### Exercise prompt
If a line of the material holds the string "silver", please copy it.

════

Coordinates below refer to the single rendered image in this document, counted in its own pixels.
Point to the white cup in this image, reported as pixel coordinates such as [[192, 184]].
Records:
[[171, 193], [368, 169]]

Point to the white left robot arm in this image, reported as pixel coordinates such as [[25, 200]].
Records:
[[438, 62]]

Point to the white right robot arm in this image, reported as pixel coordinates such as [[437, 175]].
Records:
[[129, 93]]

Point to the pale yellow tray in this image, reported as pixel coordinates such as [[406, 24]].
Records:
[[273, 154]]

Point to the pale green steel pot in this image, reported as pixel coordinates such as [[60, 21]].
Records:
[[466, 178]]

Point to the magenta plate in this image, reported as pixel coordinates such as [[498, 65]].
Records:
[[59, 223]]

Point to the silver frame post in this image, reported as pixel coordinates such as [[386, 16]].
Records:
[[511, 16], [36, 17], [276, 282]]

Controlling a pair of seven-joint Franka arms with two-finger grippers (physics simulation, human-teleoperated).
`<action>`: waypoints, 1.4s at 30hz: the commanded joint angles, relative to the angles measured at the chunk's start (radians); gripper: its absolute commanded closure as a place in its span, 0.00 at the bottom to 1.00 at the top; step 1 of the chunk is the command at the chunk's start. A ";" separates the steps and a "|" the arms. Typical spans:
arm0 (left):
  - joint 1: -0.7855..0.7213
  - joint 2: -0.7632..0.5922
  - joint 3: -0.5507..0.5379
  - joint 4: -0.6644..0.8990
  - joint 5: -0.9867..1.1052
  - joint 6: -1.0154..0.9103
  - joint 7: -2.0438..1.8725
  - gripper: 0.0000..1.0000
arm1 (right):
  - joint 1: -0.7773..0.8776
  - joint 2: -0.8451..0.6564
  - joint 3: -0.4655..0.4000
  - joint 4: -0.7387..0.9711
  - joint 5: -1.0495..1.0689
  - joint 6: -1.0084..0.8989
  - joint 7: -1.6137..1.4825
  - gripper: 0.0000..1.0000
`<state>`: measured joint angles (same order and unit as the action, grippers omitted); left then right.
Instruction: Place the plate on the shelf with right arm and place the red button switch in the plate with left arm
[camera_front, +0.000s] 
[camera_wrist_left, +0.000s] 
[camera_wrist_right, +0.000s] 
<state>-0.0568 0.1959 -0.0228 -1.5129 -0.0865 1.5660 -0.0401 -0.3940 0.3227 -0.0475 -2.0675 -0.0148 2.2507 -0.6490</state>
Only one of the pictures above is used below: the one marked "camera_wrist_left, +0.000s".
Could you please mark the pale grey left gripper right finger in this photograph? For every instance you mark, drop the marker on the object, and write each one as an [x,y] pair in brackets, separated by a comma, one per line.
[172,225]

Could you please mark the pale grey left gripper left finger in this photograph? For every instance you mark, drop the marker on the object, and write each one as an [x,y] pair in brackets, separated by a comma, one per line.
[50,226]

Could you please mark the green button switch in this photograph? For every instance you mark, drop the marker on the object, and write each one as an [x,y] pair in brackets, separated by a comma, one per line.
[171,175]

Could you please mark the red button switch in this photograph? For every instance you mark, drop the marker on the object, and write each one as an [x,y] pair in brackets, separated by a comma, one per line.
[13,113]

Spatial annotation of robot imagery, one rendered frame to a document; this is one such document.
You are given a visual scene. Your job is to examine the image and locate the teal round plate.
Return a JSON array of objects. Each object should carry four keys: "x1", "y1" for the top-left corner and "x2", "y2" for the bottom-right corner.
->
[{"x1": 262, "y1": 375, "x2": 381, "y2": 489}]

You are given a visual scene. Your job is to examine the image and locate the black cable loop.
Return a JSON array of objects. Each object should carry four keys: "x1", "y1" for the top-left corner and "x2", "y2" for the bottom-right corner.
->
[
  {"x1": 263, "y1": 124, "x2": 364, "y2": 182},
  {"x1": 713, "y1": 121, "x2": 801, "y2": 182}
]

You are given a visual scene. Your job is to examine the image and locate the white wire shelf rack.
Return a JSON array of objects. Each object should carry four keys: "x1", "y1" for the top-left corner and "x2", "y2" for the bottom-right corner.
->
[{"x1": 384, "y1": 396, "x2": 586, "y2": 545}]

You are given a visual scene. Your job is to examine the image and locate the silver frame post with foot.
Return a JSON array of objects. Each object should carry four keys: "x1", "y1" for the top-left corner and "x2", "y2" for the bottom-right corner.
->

════

### Task solution
Point to the silver frame post in this image, reported as pixel coordinates such as [[386, 16]].
You are given a visual scene. Your job is to examine the image and locate the silver frame post with foot.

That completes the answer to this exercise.